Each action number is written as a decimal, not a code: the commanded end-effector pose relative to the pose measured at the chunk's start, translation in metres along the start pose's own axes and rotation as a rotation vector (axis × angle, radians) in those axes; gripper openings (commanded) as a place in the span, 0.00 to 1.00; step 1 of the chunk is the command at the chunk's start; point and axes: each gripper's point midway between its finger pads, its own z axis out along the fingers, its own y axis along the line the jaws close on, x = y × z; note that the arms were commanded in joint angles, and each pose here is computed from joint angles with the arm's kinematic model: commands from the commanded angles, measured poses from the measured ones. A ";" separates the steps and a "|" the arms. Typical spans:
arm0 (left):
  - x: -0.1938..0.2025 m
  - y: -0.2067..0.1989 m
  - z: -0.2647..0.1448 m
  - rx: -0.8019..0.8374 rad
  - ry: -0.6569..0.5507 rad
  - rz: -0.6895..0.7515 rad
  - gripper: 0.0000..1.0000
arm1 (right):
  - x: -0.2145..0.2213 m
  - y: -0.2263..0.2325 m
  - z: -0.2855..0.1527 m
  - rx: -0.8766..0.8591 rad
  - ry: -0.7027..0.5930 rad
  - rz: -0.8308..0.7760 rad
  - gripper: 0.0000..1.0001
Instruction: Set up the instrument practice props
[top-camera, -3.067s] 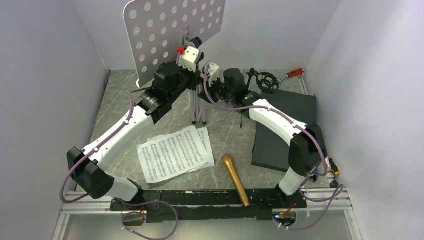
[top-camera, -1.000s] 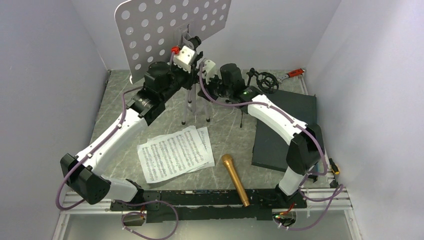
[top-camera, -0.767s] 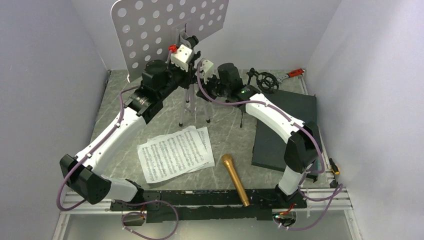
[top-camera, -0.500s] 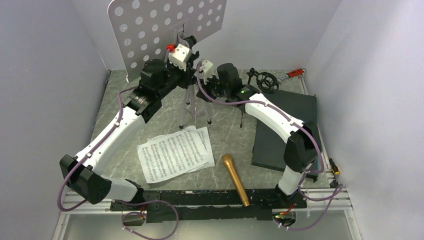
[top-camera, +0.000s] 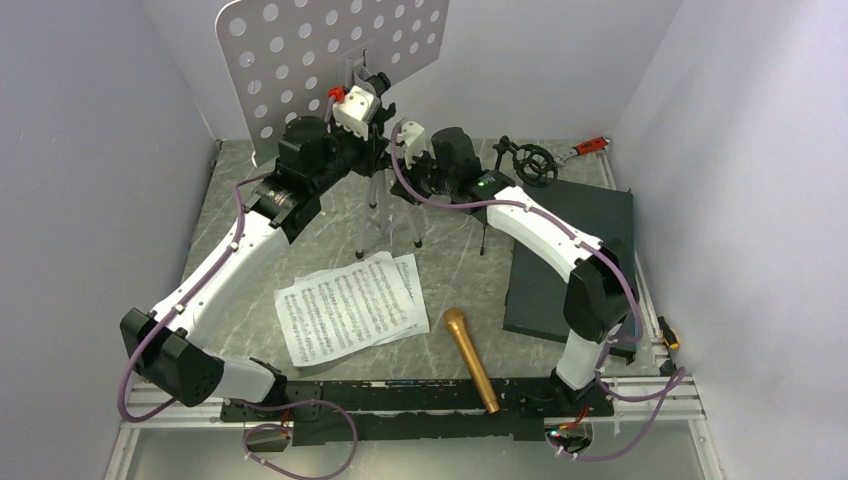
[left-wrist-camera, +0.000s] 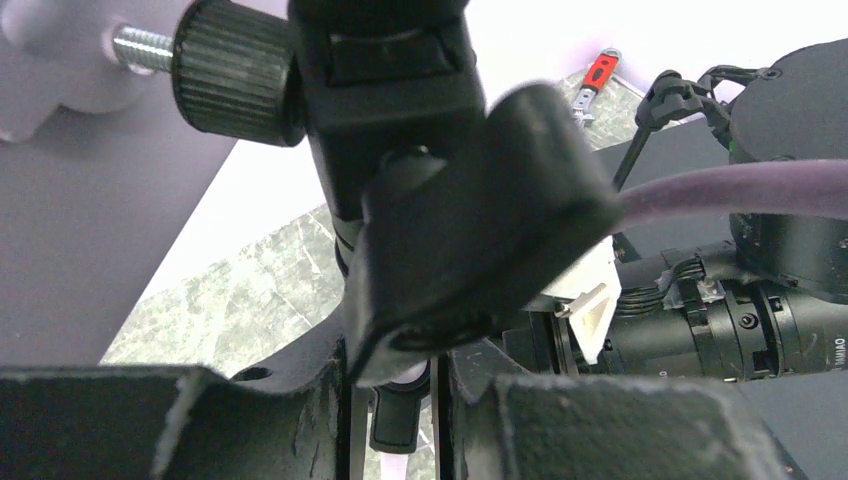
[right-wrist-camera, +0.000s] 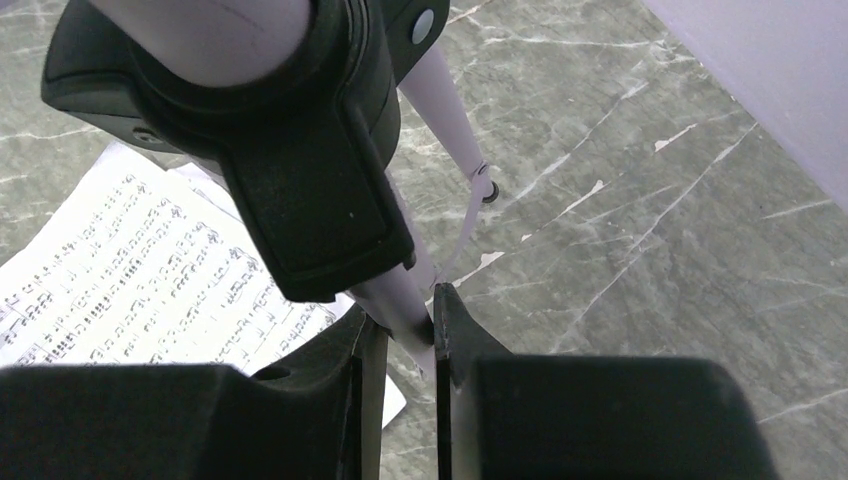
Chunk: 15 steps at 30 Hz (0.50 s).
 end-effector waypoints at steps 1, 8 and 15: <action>-0.243 -0.016 -0.116 0.050 -0.813 0.095 0.03 | 0.087 -0.064 -0.002 0.248 0.235 0.205 0.00; -0.247 -0.019 -0.122 0.073 -0.843 0.050 0.03 | 0.102 -0.068 -0.002 0.257 0.256 0.217 0.00; -0.252 -0.020 -0.131 0.087 -0.878 0.029 0.03 | 0.117 -0.071 0.000 0.254 0.278 0.236 0.00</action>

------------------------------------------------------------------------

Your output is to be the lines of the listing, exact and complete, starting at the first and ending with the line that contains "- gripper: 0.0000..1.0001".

→ Exercise output:
Each action number is written as a decimal, not a code: the commanded end-effector pose relative to the pose measured at the chunk's start, translation in metres along the start pose's own axes and rotation as a rotation vector (axis × angle, radians) in those axes; gripper openings (commanded) as a place in the span, 0.00 to 1.00; step 1 of the chunk is the command at the chunk's start; point and axes: each gripper's point midway between its finger pads, its own z axis out along the fingers, its own y axis along the line the jaws close on, x = y × z; note that the arms were commanded in joint angles, and each pose here is computed from joint angles with the arm's kinematic model: commands from the commanded angles, measured poses from the measured ones. A ";" separates the steps and a "|" the arms. Typical spans:
arm0 (left):
  - x: -0.1938..0.2025 m
  - y: -0.2067..0.1989 m
  - z: -0.2647..0.1448 m
  - rx: -0.8019..0.8374 rad
  - ry: -0.6569..0.5507 rad
  - rz: -0.6895..0.7515 rad
  - gripper: 0.0000..1.0000
arm1 (right):
  - x: -0.2145..0.2213 m
  - y: -0.2263..0.2325 m
  - z: -0.2855..0.1527 m
  - rx: -0.8766..0.8591 rad
  - ry: -0.7027..0.5930 rad
  - rz: -0.8308..0.7760 rad
  - gripper: 0.0000..1.0001

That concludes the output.